WE ARE NOT ASKING YOU FOR A PROXY AND YOU ARE REQUESTED NOT TO SEND US A
PROXY.
ACTION TAKEN
The Company, as authorized by the necessary approvals of the board of
directors and stockholders owning a majority of the issued and outstanding
shares of Common Stock, has adopted an amendment (the "Amendment") to the
Company's Certificate of Incorporation, as amended, to increase the authorized
Common Stock from 15,000,000 shares to 30,000,000 shares. A copy of the
Amendment is attached hereto as Exhibit A.

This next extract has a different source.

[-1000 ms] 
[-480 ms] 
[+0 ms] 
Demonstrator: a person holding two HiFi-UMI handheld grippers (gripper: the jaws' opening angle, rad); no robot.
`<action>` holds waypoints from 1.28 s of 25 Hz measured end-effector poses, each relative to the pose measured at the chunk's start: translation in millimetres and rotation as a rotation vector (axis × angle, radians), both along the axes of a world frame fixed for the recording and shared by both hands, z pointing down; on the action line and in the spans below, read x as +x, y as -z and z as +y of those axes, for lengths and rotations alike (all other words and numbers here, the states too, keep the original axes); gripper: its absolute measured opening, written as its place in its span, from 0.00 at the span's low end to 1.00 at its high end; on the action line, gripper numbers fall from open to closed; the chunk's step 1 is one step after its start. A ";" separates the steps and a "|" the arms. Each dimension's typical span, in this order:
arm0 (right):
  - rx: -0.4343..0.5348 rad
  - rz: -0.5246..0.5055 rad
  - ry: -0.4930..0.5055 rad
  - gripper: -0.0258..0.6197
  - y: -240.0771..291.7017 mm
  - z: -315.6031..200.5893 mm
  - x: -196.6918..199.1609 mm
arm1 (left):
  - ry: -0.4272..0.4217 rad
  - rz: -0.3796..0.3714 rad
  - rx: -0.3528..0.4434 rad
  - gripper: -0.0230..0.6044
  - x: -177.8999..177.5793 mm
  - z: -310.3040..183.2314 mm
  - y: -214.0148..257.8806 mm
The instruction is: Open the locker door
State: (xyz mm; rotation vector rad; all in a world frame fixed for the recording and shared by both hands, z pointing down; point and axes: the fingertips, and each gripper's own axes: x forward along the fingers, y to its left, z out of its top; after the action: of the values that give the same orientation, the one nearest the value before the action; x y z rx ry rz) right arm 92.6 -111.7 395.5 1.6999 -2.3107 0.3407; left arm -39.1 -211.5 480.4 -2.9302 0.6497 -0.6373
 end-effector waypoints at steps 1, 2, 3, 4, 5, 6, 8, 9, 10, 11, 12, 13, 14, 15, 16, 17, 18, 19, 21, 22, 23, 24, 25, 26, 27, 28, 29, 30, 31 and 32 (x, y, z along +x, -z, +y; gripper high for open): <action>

The Amendment was adopted following the recent offer by the Company of up
to 350,000 shares of the Company's Class C Convertible Preferred Stock ("Class C
Preferred Stock") and up to 1,750,000 Common Stock Purchase Warrants
("Warrants") for an aggregate offering price of $3,500,000, in a private
offering exempt from registration pursuant to Section 4(2) of the Securities Act
of 1933 and rules promulgated thereunder, and applicable state securities laws
(the "Private Offering"). Proceeds from the Private Offering will be used for
working capital and general corporate purposes.
NO DISSENTERS' RIGHTS
The corporate action described in this Information Statement will not
afford to stockholders the opportunity to dissent from the action described
herein and to receive an agreed or judicially appraised value for their shares.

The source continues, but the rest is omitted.